Do you have another switch you could try in this one's place? Is it always the same ports that are failing? Always the same clients?

It isn't difficult to get a decent 24-port managed switch for $150-500.


An unmanaged switch needs the clients to be configured at auto/auto (speed/duplex) unless the manual calls for something different (which is extremely rare these days). If the switch and clients are both rated at 100mbit/full but are negotiating at something lower, then you have a problem.

I would start first by moving the clients between ports to see if the problem travels between ports or stays at a particular port. If it stays, then the switch port is bad.

If the problem travels, then try replacing the cable or putting a different client on the cable to see where the problem is.
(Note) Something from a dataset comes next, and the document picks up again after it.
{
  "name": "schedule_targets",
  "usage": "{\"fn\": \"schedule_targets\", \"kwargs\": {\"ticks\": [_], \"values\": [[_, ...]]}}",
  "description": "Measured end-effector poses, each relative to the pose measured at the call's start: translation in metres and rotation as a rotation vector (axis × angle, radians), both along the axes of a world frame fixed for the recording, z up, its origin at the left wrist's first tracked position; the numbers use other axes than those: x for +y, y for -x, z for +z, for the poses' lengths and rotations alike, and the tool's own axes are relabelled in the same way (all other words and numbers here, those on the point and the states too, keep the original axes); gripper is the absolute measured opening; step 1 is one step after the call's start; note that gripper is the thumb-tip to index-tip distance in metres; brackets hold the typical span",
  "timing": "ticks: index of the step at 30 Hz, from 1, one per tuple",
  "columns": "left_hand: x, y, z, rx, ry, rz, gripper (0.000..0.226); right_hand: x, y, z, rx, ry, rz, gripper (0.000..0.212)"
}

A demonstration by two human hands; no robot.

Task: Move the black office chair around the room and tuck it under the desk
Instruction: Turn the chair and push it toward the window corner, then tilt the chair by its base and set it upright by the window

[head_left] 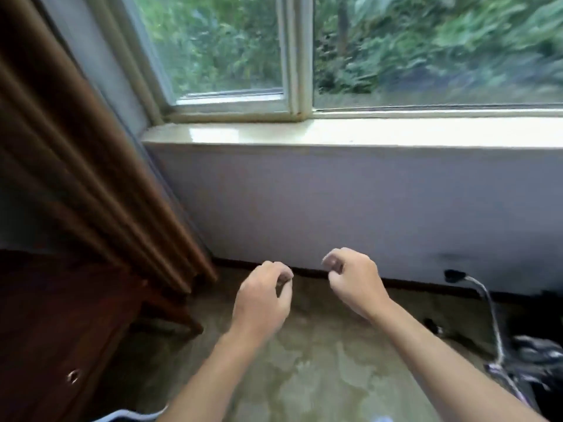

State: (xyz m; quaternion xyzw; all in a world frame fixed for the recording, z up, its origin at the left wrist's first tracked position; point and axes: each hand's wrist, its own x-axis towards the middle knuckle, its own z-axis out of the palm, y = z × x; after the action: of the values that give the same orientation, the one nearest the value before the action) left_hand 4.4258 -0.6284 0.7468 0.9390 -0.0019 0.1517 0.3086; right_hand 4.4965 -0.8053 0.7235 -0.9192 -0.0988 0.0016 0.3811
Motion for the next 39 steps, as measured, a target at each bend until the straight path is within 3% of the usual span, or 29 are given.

If the above troubleshooting ends up with random results then you are back to a bad switch or you have some external interference (like cable running over fluorescent light ballasts).


I would try troubleshooting the connections by unplugging all cables from the switch, except for one that is negotiating to half duplex. See if the link is able to increase to full duplex. If it doesn't increase, try switching ports and power cycling the switch and the PC.

Have you tried bringing the switch into the same room as the PC and connecting with a short, high-quality ethernet cable?


The other answers are good ones, but here's the simple rule to remember:

They have to match. Either set BOTH sides to auto, or hard-code BOTH sides to full/100.

The general trend is for "user-facing" ports, like the wall-jacks in a cubicle or conference room, to be auto, and "infrastructure" ports, like connecting to servers and routers in the data center, to be hard-coded. As mentioned above - with an unmanaged switch like yours, it's almost certainly set to auto-negotiate all ports, particularly if it's officially labeled "10/100"


Depends upon the switch, the NIC's and the OS being used.

Sometimes it's best to nail the port configs at the switch. Various vendors implement auto-neg differently and not all NICs will play nice. Might be interesting to check what's connected to the ports that stay half-duplex. They might be a different brand to the ones that go full-duplex.

Different patch levels of Windows can sometimes cause problems as well.


Use Auto. If you force full duplex and the switch doesn't support it, you'll get a lot of late collisions on that link, which will slow you down. If you suspect problems you can try forcing half-duplex on all clients/ports, which means each link only works in one direction at a time.

Auto-detecting ports often choose wrongly when the other end can only do 10Mbps Half Duplex. If you have such beasts, then make sure the other end knows it, ie forced 10Mbps HD to match.


Try replacing or swapping round the cables. If the cable is cracked and noisy, autonegotiation may back off.

Some network card / switch combinations don't autonegotiate successfully; I had trouble with a cheap realtek card which could consistently crash an HP switch. Is it consistently some machines that have the problem?